* [ASSIGNMENT]: Exact repetition of the data below is required.

* [DATA EXTRACT]:
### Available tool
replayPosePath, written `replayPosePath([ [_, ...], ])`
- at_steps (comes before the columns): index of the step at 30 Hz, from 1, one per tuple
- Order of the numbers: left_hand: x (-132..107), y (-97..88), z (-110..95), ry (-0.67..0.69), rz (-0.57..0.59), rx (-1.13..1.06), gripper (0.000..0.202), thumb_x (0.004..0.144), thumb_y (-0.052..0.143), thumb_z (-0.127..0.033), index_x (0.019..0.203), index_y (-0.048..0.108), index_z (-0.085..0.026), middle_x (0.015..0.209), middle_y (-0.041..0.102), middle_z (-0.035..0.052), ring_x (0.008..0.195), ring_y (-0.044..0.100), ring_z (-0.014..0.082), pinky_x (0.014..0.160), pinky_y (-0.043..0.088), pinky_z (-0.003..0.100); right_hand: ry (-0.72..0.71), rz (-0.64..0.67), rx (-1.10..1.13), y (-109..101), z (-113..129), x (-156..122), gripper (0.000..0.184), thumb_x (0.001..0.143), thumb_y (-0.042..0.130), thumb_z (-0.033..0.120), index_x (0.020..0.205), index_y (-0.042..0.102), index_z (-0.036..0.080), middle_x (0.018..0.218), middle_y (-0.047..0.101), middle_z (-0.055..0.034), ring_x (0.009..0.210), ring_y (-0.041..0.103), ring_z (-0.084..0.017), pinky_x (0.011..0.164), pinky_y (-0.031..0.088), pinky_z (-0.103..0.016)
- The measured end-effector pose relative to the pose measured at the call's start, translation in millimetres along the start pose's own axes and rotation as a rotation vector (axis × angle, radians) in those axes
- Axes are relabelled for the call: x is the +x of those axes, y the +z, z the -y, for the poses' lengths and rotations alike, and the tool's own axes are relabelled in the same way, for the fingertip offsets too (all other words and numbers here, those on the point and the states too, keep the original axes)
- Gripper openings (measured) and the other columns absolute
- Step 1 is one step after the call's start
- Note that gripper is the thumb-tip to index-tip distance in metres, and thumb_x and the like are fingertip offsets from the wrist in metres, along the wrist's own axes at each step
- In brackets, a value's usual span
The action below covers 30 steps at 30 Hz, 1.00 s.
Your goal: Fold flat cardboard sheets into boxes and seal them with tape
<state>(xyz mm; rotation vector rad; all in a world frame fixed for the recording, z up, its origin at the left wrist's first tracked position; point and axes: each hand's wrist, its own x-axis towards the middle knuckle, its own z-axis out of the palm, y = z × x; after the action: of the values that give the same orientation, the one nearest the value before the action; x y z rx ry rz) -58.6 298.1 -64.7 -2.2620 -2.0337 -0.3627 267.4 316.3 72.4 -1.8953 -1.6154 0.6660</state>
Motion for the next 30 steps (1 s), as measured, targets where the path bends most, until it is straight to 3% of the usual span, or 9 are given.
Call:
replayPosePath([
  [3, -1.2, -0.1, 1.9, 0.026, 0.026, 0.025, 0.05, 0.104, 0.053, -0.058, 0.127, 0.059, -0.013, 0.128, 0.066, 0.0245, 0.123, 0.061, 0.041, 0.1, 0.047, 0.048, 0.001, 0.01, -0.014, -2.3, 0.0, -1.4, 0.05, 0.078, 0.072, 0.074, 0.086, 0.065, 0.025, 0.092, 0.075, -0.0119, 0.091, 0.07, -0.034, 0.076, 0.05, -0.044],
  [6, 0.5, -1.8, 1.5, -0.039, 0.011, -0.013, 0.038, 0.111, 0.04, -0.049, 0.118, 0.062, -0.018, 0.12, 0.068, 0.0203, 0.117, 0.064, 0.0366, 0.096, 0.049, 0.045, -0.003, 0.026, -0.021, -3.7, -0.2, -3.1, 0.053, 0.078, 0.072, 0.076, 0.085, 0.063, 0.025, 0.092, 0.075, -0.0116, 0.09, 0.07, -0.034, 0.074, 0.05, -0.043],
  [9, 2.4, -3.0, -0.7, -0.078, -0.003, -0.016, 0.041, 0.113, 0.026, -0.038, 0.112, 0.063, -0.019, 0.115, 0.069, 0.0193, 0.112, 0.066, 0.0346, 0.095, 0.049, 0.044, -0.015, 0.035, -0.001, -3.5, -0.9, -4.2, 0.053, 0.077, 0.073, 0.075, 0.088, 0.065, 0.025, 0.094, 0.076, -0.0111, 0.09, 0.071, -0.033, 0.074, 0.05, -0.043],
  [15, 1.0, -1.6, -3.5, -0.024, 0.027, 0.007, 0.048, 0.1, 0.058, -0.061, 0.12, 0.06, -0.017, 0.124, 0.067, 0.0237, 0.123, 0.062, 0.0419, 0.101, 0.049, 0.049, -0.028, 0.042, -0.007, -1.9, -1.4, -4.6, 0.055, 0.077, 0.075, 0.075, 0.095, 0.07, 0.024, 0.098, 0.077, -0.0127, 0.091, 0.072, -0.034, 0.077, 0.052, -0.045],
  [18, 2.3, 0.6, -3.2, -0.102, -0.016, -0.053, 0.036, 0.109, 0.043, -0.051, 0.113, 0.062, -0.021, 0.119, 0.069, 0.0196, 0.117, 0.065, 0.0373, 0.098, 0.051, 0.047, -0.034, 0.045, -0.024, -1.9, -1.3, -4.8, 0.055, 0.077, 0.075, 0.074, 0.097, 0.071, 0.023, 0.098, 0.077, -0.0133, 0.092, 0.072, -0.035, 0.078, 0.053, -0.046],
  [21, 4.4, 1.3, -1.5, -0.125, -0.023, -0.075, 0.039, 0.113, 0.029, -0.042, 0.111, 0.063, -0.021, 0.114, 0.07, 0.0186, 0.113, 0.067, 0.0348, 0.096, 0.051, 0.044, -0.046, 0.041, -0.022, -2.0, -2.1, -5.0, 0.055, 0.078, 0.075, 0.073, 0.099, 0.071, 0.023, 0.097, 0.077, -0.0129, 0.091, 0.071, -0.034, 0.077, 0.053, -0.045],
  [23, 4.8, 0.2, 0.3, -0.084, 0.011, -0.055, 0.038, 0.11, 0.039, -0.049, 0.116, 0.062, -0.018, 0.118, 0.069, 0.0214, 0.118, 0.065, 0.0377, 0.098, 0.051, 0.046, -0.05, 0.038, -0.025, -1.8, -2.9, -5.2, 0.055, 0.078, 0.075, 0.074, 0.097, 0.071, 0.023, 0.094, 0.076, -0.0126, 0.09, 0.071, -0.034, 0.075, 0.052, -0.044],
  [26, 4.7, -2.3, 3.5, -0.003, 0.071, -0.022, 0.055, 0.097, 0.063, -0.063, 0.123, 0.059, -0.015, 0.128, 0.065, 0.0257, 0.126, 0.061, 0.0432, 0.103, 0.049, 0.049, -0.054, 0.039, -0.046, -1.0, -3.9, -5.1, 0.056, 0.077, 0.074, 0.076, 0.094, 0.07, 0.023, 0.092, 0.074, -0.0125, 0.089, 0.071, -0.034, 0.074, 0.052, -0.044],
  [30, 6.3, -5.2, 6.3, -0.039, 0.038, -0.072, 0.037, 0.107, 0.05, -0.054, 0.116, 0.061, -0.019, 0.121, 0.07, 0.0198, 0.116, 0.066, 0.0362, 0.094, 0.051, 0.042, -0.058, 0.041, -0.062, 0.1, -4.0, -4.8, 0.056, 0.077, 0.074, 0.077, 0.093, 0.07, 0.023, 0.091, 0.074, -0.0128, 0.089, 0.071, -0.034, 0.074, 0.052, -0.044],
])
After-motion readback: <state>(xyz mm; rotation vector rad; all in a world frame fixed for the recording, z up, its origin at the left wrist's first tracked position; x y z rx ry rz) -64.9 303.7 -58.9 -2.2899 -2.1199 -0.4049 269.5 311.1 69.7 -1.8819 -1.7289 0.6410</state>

* [FINISHED TASK]:
### Available tool
replayPosePath, written `replayPosePath([ [_, ...], ])`
- at_steps (comes before the columns): index of the step at 30 Hz, from 1, one per tuple
- Order of the numbers: left_hand: x (-132..107), y (-97..88), z (-110..95), ry (-0.67..0.69), rz (-0.57..0.59), rx (-1.13..1.06), gripper (0.000..0.202), thumb_x (0.004..0.144), thumb_y (-0.052..0.143), thumb_z (-0.127..0.033), index_x (0.019..0.203), index_y (-0.048..0.108), index_z (-0.085..0.026), middle_x (0.015..0.209), middle_y (-0.041..0.102), middle_z (-0.035..0.052), ring_x (0.008..0.195), ring_y (-0.044..0.100), ring_z (-0.014..0.082), pinky_x (0.014..0.160), pinky_y (-0.043..0.088), pinky_z (-0.003..0.100); right_hand: ry (-0.72..0.71), rz (-0.64..0.67), rx (-1.10..1.13), y (-109..101), z (-113..129), x (-156..122), gripper (0.000..0.184), thumb_x (0.001..0.143), thumb_y (-0.042..0.130), thumb_z (-0.033..0.120), index_x (0.020..0.205), index_y (-0.042..0.102), index_z (-0.036..0.080), middle_x (0.018..0.218), middle_y (-0.047..0.101), middle_z (-0.055..0.034), ring_x (0.009..0.210), ring_y (-0.041..0.103), ring_z (-0.084..0.017), pinky_x (0.011..0.164), pinky_y (-0.031..0.088), pinky_z (-0.103..0.016)
- The measured end-effector pose relative to the pose measured at the call's start, translation in millimetres along the start pose's own axes and rotation as a rotation vector (axis × angle, radians) in those axes
- Axes are relabelled for the call: x is the +x of those axes, y the +z, z the -y, for the poses' lengths and rotations alike, and the tool's own axes are relabelled in the same way, for the fingertip offsets too (all other words and numbers here, those on the point and the states too, keep the original axes)
- Gripper openings (measured) and the other columns absolute
- Step 1 is one step after the call's start
- Note that gripper is the thumb-tip to index-tip distance in metres, and thumb_x and the like are fingertip offsets from the wrist in metres, along the wrist's own axes at each step
- In brackets, a value's usual span
The action below covers 30 steps at 30 Hz, 1.00 s.
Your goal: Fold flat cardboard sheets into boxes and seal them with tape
<state>(xyz mm; rotation vector rad; all in a world frame fixed for the recording, z up, its origin at the left wrist's first tracked position; point and axes: each hand's wrist, its own x-axis towards the middle knuckle, its own z-axis out of the palm, y = z × x; after the action: of the values that give the same orientation, the one nearest the value before the action; x y z rx ry rz) -58.6 298.1 -64.7 -2.2620 -2.0337 -0.3627 267.4 316.3 72.4 -1.8953 -1.6154 0.6660</state>
Motion for the next 30 steps (1 s), as measured, targets where the path bends most, until it is straight to 3% of the usual span, or 9 are given.
Call:
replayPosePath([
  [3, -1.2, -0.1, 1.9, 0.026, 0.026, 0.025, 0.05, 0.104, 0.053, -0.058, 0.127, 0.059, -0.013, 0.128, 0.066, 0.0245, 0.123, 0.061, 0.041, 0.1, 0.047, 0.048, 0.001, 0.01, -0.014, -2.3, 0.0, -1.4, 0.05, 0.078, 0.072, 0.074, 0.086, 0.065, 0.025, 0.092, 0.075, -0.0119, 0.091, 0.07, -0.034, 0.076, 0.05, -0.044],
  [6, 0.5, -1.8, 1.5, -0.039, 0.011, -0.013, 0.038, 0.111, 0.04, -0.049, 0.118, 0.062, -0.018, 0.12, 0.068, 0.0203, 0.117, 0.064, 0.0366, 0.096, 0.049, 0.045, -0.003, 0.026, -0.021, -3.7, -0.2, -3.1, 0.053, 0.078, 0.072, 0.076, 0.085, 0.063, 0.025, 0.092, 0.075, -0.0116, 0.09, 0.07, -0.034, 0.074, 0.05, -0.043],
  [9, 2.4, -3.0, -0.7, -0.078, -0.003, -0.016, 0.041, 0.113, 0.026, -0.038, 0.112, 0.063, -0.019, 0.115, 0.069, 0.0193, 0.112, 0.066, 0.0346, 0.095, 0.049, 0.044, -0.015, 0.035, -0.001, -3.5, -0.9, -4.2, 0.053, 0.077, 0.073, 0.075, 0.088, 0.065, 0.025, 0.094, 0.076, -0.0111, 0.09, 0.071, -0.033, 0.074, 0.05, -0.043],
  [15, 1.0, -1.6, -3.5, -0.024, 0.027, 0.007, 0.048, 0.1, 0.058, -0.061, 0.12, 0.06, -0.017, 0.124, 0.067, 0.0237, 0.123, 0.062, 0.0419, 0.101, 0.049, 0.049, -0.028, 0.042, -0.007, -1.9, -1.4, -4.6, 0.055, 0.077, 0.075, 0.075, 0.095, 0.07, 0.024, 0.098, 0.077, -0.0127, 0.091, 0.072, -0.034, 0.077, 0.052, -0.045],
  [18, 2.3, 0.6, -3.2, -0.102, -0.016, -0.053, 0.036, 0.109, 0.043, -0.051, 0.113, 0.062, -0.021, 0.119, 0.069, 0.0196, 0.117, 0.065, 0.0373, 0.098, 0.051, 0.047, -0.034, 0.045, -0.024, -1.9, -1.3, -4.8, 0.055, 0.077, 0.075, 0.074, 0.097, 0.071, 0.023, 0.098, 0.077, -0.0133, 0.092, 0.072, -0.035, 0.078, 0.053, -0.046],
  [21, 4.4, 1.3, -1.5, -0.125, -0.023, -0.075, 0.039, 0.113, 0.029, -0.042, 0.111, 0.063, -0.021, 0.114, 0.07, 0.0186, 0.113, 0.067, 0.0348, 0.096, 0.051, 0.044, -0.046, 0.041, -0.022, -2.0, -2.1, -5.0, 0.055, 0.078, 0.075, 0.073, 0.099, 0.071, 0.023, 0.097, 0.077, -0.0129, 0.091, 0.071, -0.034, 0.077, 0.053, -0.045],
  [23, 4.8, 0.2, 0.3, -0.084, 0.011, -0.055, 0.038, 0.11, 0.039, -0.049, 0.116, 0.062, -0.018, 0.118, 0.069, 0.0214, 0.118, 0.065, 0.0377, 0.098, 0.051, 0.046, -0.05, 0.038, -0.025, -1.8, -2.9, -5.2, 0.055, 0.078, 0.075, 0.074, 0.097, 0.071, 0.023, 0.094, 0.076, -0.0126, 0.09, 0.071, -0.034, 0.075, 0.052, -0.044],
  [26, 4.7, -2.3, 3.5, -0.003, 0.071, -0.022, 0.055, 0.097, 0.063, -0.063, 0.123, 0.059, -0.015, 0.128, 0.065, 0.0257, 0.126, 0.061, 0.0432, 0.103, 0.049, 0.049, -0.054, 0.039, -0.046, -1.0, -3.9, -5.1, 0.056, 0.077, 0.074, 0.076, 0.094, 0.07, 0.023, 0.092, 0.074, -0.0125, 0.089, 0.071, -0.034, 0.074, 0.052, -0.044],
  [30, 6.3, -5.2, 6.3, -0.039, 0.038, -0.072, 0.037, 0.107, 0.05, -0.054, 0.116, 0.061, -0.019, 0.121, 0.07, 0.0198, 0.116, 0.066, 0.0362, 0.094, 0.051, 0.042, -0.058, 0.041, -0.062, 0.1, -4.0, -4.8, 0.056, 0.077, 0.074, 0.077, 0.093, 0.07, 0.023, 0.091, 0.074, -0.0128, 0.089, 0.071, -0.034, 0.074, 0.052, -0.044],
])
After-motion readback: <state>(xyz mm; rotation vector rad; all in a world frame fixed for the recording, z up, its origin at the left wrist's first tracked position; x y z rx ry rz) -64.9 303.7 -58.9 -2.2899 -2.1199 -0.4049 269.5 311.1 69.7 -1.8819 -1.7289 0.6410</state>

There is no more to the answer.